# Simple Storage Service (S3)

# Bucket

A logical container for objects
The bucket name is globally unique (across all regions all accounts)
S3 looks like a global service but buckets are created in a region
To upload data to S3, we must first create a bucket.
Naming convention
- No uppercase, No underscore
- 3-63 characters long
- Not an IP
- Must start with lowercase letter or number
- Must NOT start with the prefix xn--
- Must NOT end with the suffix -s3alias

# Object

An object is an individual piece of data we store in a bucket. It contains object data (also called payload) and metadata. Object data can be any sequence of bytes we want to store. The metadata is a set of name-value pairs that describe the object.

An S3 object consists of:

Metadata. It is mutable and contains attributes such as ID, bucket name, object name, etc. (system or user metadata)
Object data. It is immutable and contains the actual data.
Tags (Unicode key / value pair – up to 10) – useful for security / lifecycle
Version ID (if versioning is enabled)

More notes:

Objects (files) have a Key
The key is the FULL path:
- s3://my-bucket/my_file.txt
- s3://my-bucket/my_folder1/another_folder/my_file.txt
The key is composed of prefix + object name
- s3://my-bucket/my_folder1/another_folder/my_file.txt
There’s no concept of “directories” within buckets (although the UI will trick you to think otherwise)
Just keys with very long names that contain slashes (“/”)
Object values are the content of the body:
- Max.
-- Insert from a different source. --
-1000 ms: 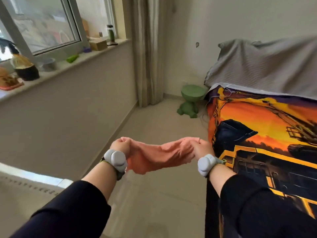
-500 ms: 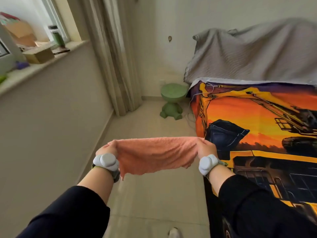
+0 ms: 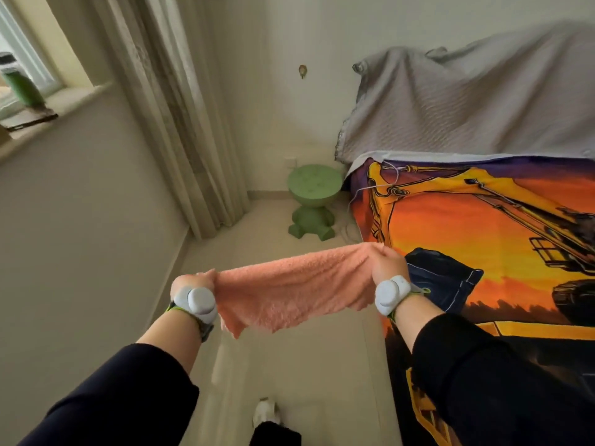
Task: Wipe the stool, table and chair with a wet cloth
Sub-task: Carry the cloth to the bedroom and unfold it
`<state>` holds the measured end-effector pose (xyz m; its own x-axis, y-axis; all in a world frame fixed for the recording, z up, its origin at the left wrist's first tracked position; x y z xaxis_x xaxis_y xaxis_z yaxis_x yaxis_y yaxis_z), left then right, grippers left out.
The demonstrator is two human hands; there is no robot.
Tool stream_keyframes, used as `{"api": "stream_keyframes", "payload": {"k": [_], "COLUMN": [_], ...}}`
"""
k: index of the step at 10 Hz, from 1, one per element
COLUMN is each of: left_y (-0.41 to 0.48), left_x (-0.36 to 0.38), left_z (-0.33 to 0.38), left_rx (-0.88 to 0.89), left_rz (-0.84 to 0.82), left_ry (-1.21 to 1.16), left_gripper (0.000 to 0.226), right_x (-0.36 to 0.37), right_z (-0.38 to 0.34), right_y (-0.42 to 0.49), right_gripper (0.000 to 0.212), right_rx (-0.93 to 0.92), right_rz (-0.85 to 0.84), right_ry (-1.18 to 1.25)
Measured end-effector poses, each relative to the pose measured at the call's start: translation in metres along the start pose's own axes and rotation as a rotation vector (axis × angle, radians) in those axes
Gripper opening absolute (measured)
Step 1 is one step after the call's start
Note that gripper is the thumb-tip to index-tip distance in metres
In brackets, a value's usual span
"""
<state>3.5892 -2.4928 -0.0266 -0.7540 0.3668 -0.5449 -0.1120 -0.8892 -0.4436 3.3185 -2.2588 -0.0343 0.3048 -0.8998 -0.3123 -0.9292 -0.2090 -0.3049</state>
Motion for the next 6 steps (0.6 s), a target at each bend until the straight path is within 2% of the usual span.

Object Size is 5TB (5000GB)
- If uploading more than 5GB, must use “multi-part upload”

# Security

User-Based
- IAM Policies – which API calls should be allowed for a specific user from IAM
Resource-Based
- Bucket Policies – bucket wide rules from the S3 console - allows cross account
- Object Access Control List (ACL) – finer grain (can be disabled)
- Bucket Access Control List (ACL) – less common (can be disabled)
Note: an IAM principal can access an S3 object if
- The user IAM permissions ALLOW it OR the resource policy ALLOWS it
- AND there’s no explicit DENY
Encryption: encrypt objects in Amazon S3 using encryption keys

# Bucket Policies

JSON based policies
- Resources: buckets and objects
- Effect: Allow / Deny
- Actions: Set of API to Allow or Deny
- Principal: The account or user to apply the policy to
Use S3 bucket for policy to:
- Grant public access to the bucket
- Force objects to be encrypted at upload
- Grant access to another account (Cross Account)

{
    "Version": "2012-10-17",
    "Statement": [
        {
            "Sid": "PublicRead",
            "Effect": "Allow",
            "Principal": "*",
            "Action": [
                "s3:GetObject"
            ],
            "Resource": [
                "arn:aws:s3:::examplebucket/*"
            ]
        }
    ]
}

# Object Encryption

You can encrypt objects in S3 buckets using one of 4 methods
Server-Side Encryption (SSE)
- Server-Side Encryption with Amazon S3-Managed Keys (SSE-S3) – Enabled by Default
  - Encrypts S3 objects using keys handled, managed, and owned by AWS
- Server-Side Encryption with KMS Keys stored in AWS KMS (SSE-KMS)
  - Leverage AWS Key Management Service (AWS KMS) to manage encryption keys
- Server-Side Encryption with Customer-Provided Keys (SSE-C)
  - When you want to manage your own encryption keys
Client-Side Encryption
It’s important to understand which ones are for which situation for the exam

# SSE-S3

Encryption using keys handled, managed, and owned by AWS
Object is encrypted server-side
Encryption type is AES-256 - Must set header "x-amz-server-side-encryption": "AES256"
Enabled by default for new buckets & new objects

# SSE-KMS

Encryption using keys handled and managed by AWS KMS (Key Management Service)
KMS advantages: user control + audit key usage using CloudTrail
Object is encrypted server side
Must set header "x-amz-server-side-encryption": "aws:kms"

Limitation

If you use SSE-KMS, you may be impacted by the KMS limits
When you upload, it calls the GenerateDataKey KMS API
When you download, it calls the Decrypt KMS API
Count towards the KMS quota per second (5500, 10000, 30000 req/s based on region)
You can request a quota increase using the Service Quotas Console

# SSE-C

Server-Side Encryption using keys fully managed by the customer outside of AWS
Amazon S3 does NOT store the encryption key you provide
HTTPS must be used
Encryption key must provided in HTTP headers, for every HTTP request made

# Encryption in transit (SSL/TLS)

Encryption in flight is also called SSL/TLS
Amazon S3 exposes two endpoints:
- HTTP Endpoint – non encrypted
- HTTPS Endpoint – encryption in flight
HTTPS is recommended
HTTPS is mandatory for SSE-C
Most clients would use the HTTPS endpoint by default

force ssl

# Default Encryption vs. Bucket Policies

SSE-S3 encryption is automatically applied to new objects stored in S3 bucket
Optionally, you can “force encryption” using a bucket policy and refuse any API call to PUT an S3 object without encryption headers (SSE-KMS or SSE-C)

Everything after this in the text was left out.